The Fishing Rights Alliance declared, “The anglers and the Gulf States will benefit greatly from the restoration of our rightful access,” while the Coastal Conservation Association said that “anglers are right to be encouraged by the willingness of the Administration and the Department of Commerce to improve recreational access to a historically robust Gulf of Mexico red snapper fishery.”
On the industry side, Michael Leonard, speaking for the American Sportfishing Association, a fishing tackle industry trade group, announced that “providing additional Gulf red snapper fishing days is a welcome relief for the thousands of tackle shops, marinas, equipment manufacturers and other businesses who have suffered from decreasing public access to Gulf red snapper in recent years.”
Thus, it is clear that increased angler “access” has become synonymous with anglers’ ability to overharvest fish stocks, and that the various advocacy groups see that as a good thing, even if, as in this case, NMFS admits that “The stock is still overfished.”
The use of “access” as a synonym for “overfishing” isn’t limited to red snapper.

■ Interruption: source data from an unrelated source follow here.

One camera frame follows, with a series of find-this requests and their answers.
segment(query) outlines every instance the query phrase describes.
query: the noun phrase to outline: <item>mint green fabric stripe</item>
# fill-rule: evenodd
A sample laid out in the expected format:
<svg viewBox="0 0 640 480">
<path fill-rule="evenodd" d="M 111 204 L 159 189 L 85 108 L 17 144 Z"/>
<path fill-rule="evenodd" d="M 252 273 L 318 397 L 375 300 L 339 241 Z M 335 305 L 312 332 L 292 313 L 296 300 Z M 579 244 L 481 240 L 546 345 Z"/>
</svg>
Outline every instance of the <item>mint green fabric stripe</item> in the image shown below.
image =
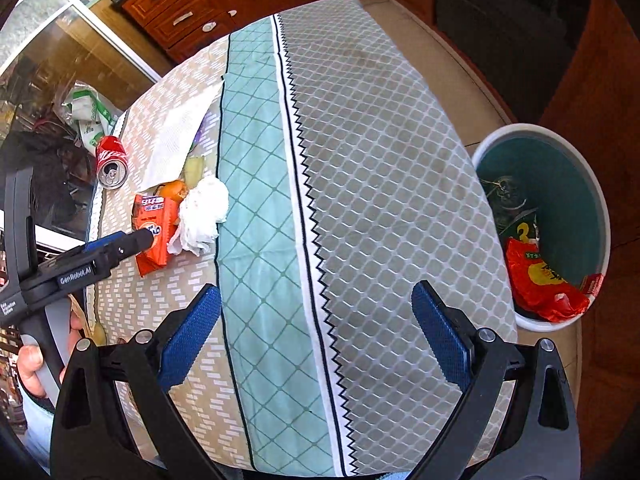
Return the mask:
<svg viewBox="0 0 640 480">
<path fill-rule="evenodd" d="M 226 338 L 255 467 L 334 474 L 300 290 L 269 18 L 231 35 L 218 174 L 230 209 L 218 265 Z"/>
</svg>

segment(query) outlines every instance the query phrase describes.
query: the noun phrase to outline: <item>orange snack box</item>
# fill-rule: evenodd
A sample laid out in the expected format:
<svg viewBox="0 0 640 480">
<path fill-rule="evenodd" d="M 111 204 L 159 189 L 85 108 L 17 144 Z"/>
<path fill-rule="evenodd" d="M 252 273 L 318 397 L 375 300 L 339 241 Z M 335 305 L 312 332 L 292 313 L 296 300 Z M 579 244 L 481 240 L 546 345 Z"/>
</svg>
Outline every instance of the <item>orange snack box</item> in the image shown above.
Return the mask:
<svg viewBox="0 0 640 480">
<path fill-rule="evenodd" d="M 166 245 L 177 226 L 178 205 L 170 198 L 136 195 L 131 211 L 133 229 L 149 229 L 154 235 L 151 247 L 136 255 L 140 276 L 162 269 L 169 261 Z"/>
</svg>

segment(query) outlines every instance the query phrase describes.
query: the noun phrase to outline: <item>zigzag trim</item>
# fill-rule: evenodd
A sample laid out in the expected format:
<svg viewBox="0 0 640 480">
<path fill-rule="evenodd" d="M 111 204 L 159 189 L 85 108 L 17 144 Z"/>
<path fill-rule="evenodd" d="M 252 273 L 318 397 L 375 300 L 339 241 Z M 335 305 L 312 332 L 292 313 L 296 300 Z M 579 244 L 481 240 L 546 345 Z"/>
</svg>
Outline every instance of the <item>zigzag trim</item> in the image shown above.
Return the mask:
<svg viewBox="0 0 640 480">
<path fill-rule="evenodd" d="M 340 469 L 342 470 L 343 475 L 354 476 L 357 475 L 357 470 L 354 466 L 354 454 L 356 453 L 356 449 L 353 447 L 354 441 L 352 438 L 352 422 L 347 417 L 349 411 L 346 407 L 348 398 L 344 394 L 345 387 L 341 384 L 342 380 L 344 379 L 339 371 L 342 365 L 337 361 L 338 349 L 335 347 L 335 343 L 337 341 L 337 338 L 334 335 L 335 326 L 329 321 L 331 311 L 327 309 L 329 297 L 326 295 L 327 284 L 324 281 L 325 271 L 322 269 L 323 260 L 319 255 L 321 245 L 318 242 L 318 238 L 320 237 L 321 233 L 318 230 L 318 222 L 314 219 L 314 214 L 317 212 L 317 210 L 313 206 L 314 199 L 310 195 L 312 188 L 308 183 L 311 178 L 311 175 L 308 172 L 307 162 L 309 156 L 305 153 L 306 149 L 304 148 L 304 146 L 302 146 L 304 139 L 302 137 L 302 123 L 300 121 L 299 115 L 300 110 L 296 99 L 296 85 L 293 83 L 293 76 L 290 69 L 289 49 L 287 46 L 287 40 L 286 38 L 284 38 L 284 35 L 282 33 L 282 18 L 279 14 L 273 15 L 273 23 L 275 27 L 275 33 L 277 35 L 277 41 L 280 43 L 280 48 L 276 53 L 276 56 L 280 57 L 280 61 L 282 63 L 282 76 L 284 77 L 282 83 L 285 88 L 286 94 L 284 99 L 285 106 L 288 108 L 289 112 L 288 118 L 290 124 L 291 145 L 295 147 L 295 149 L 292 150 L 294 152 L 292 155 L 297 159 L 297 161 L 295 161 L 295 164 L 299 163 L 302 165 L 302 167 L 304 167 L 302 175 L 305 177 L 305 179 L 303 182 L 298 183 L 299 192 L 304 191 L 304 195 L 298 193 L 298 195 L 302 198 L 302 200 L 300 201 L 300 213 L 302 217 L 301 221 L 303 231 L 306 229 L 314 235 L 311 239 L 306 239 L 306 244 L 308 246 L 315 246 L 314 252 L 311 254 L 307 253 L 306 259 L 308 265 L 314 270 L 315 274 L 315 279 L 310 280 L 309 283 L 310 293 L 315 296 L 315 298 L 312 298 L 312 308 L 314 309 L 314 315 L 316 316 L 315 325 L 318 329 L 320 345 L 324 347 L 321 348 L 322 360 L 324 365 L 325 377 L 328 383 L 327 390 L 328 395 L 330 396 L 329 401 L 331 403 L 330 411 L 333 414 L 336 425 L 337 447 L 338 452 L 340 453 Z M 324 313 L 324 319 L 318 319 L 320 310 L 322 310 L 322 312 Z M 349 450 L 349 452 L 346 454 L 346 457 L 344 456 L 345 448 Z"/>
</svg>

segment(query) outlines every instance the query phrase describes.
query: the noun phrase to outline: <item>red snack wrapper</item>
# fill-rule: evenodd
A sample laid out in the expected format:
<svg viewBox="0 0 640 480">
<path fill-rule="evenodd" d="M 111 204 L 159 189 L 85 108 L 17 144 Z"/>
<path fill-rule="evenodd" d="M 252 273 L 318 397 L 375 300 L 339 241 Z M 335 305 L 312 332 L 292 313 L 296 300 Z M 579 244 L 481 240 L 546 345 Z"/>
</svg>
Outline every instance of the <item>red snack wrapper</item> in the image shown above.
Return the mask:
<svg viewBox="0 0 640 480">
<path fill-rule="evenodd" d="M 136 195 L 131 211 L 134 229 L 149 229 L 154 242 L 149 249 L 136 255 L 140 276 L 162 269 L 169 261 L 166 245 L 177 229 L 178 205 L 170 198 Z"/>
<path fill-rule="evenodd" d="M 509 238 L 505 256 L 511 291 L 519 307 L 551 322 L 565 321 L 587 310 L 589 298 L 548 266 L 537 244 Z"/>
</svg>

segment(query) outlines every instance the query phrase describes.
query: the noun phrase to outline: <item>blue gripper pad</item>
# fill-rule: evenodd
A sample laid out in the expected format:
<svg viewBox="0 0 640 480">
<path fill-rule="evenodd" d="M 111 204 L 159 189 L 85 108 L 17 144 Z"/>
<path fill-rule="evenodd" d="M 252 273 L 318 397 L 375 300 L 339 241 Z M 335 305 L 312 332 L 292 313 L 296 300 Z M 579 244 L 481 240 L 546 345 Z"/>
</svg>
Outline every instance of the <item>blue gripper pad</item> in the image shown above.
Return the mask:
<svg viewBox="0 0 640 480">
<path fill-rule="evenodd" d="M 437 296 L 422 283 L 417 283 L 411 293 L 411 306 L 424 336 L 435 355 L 444 377 L 457 384 L 462 392 L 471 383 L 471 355 L 449 320 L 441 311 Z"/>
<path fill-rule="evenodd" d="M 162 350 L 158 383 L 165 393 L 185 380 L 221 311 L 220 289 L 209 286 Z"/>
<path fill-rule="evenodd" d="M 102 238 L 98 238 L 97 240 L 94 240 L 93 242 L 89 242 L 87 245 L 85 245 L 82 252 L 85 253 L 85 252 L 91 251 L 92 249 L 103 247 L 109 242 L 113 242 L 116 238 L 120 238 L 121 236 L 124 236 L 124 231 L 116 231 L 110 235 L 106 235 L 106 236 L 103 236 Z"/>
</svg>

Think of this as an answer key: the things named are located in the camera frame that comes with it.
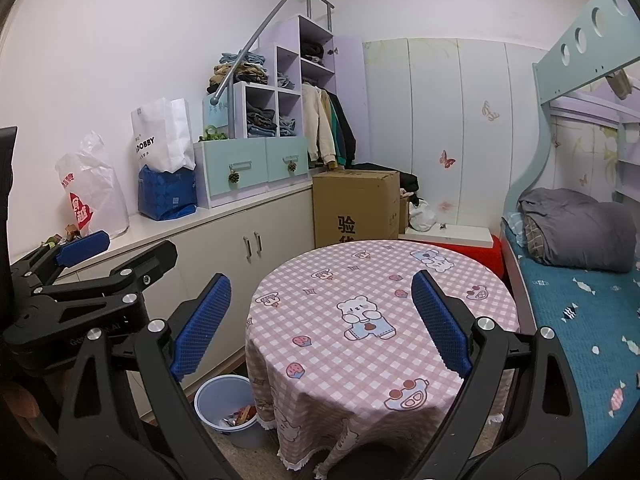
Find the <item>metal railing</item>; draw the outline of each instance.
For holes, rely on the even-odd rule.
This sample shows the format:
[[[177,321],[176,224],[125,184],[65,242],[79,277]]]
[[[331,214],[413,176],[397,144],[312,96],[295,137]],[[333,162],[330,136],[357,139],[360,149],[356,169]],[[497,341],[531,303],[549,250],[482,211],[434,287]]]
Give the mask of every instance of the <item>metal railing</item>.
[[[229,139],[233,139],[236,136],[236,124],[235,124],[236,112],[234,107],[234,74],[236,73],[236,69],[242,63],[242,61],[244,60],[244,56],[249,52],[249,49],[258,39],[258,36],[262,34],[263,30],[267,27],[267,25],[269,25],[269,23],[271,23],[271,20],[273,19],[273,17],[284,6],[284,4],[287,3],[287,1],[289,0],[280,0],[280,3],[273,8],[273,10],[266,17],[266,19],[262,22],[260,27],[258,27],[258,29],[254,32],[251,39],[247,42],[247,44],[238,54],[238,58],[236,59],[236,62],[233,63],[231,70],[229,70],[226,73],[225,78],[220,83],[220,86],[216,90],[215,94],[213,94],[213,96],[209,100],[211,105],[218,104],[225,89],[228,89],[228,92],[226,93],[226,102],[227,102],[226,115],[229,122],[229,126],[228,126]],[[321,1],[326,4],[326,24],[329,31],[331,31],[331,27],[332,27],[331,9],[335,9],[335,6],[332,5],[328,0],[321,0]],[[311,0],[306,0],[306,16],[309,19],[311,19]]]

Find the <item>metal bolt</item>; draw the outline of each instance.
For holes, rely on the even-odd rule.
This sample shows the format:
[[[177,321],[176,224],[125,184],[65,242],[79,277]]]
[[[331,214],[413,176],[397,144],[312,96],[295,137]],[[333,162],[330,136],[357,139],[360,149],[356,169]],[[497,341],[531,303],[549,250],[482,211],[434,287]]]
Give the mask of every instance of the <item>metal bolt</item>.
[[[89,332],[86,333],[86,338],[90,339],[91,341],[95,341],[96,339],[100,339],[101,335],[102,330],[100,330],[99,328],[92,328],[91,330],[89,330]]]
[[[540,329],[540,335],[545,339],[553,339],[556,337],[556,333],[554,332],[554,330],[552,328],[549,328],[548,326],[543,326]]]
[[[160,332],[164,328],[164,321],[162,319],[155,319],[150,321],[146,328],[149,332]]]
[[[493,319],[490,319],[488,317],[481,317],[480,319],[478,319],[478,326],[482,329],[482,330],[493,330],[495,328],[495,323]]]

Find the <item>blue bag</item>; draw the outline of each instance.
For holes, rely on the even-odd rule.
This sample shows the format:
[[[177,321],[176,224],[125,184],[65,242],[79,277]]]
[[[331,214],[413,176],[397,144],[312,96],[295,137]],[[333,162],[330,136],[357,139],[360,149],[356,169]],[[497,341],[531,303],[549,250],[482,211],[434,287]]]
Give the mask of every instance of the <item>blue bag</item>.
[[[158,173],[143,166],[138,174],[138,209],[153,220],[173,220],[196,212],[193,170]]]

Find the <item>white plastic bag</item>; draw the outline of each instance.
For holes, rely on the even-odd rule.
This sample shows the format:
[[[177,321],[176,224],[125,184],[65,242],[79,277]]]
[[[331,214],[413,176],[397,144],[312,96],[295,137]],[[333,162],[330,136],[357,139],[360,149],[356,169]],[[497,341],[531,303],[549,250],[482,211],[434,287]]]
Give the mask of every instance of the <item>white plastic bag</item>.
[[[115,238],[127,230],[127,204],[100,135],[85,136],[77,152],[57,161],[56,171],[82,236],[106,231]]]
[[[424,200],[418,207],[409,202],[409,225],[421,233],[428,231],[436,223],[436,215]]]
[[[139,170],[175,173],[180,168],[196,167],[184,99],[162,98],[131,113]]]

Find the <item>gray blanket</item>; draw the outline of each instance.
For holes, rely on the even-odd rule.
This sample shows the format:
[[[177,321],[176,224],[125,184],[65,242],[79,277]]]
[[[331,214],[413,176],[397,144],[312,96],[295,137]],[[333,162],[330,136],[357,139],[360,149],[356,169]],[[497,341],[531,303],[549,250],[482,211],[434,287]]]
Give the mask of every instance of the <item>gray blanket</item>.
[[[535,247],[532,256],[540,263],[631,270],[636,226],[625,205],[598,202],[571,189],[545,188],[526,192],[519,202],[529,226],[527,241]]]

Earlier this year in New Jersey, a party boat operator argued that tightened summer flounder regulations, put in place to prevent the further decline of a shrinking stock, would “deny the public access to what we know is a healthy fishery.” In North Carolina, after NMFS decided to significantly shorten the cobia fishery due to excessive recreational harvest in the previous year, two individuals who helped to convince the state to go out of compliance with the federal action and keep the state season open were praised for “the dedicated research, lobbying and hard work…done to keep our access open to this public resource.”
Thus, when a spokesman for the National Marine Manufacturers Association praised a bill currently pending in Congress, called the “Modernizing Recreational Fisheries Management Act of 2017,” because such act would “modernize the federal regulations governing access to the public’s natural resources by boaters and anglers,” it’s not hard to guess how such bill would amend Magnuson-Stevens if it were passed.
So the next question is, if Magnuson-Stevens was weakened, who would it improve “access” for?
Certainly, today’s anglers would get to keep a few more fish, at least for a while, and the businesses that currently serve those anglers would probably sell a little more bait, a few more rods, reels and such, and maybe even a few more boats and related gear.
But how long would that last, before fish stocks declined? And what kind of fishing will the children, grandchildren and even more distant descendants of today’s anglers enjoy?
In 1916, Theodore Roosevelt addressed just that issue in his work, A Book Lover’s Holidays in the Open.
“Defenders of the short-sighted men who in their greed and selfishness will, if permitted, rob out country of half its charm by their reckless extermination of all useful and beautiful wild things sometimes seek to champion them by saying ‘the game belongs to the people.’ So it does, and not merely to the people now alive, but to the unborn people. The ‘greatest good for the greatest number’ applies to the number within the womb of time, compared to which those now alive form but an insignificant fraction. Our duty to the whole, including the unborn generations, bids us restrain an unprincipled present day minority from wasting the heritage of these unborn generations.”
The similarity between those who opposed conservation measures in Roosevelt’s time, because “the game belongs to the people,” and those who would overfish and delay the recovery of marine fish stocks today, so that regulations no longer “[limit] the public’s ability to enjoy saltwater recreational fishing” is remarkable.
It may be even more remarkable that so many people have learned so little over the past hundred years, and still promote such outdated notions.
Allowing anglers to overfish, and to delay rebuilding overfished stocks, in the name of “access” may make some people happy today. But that current happiness will be paid for with the next generation’s sorrow, as they try to undo the harm that their forebears have wrought.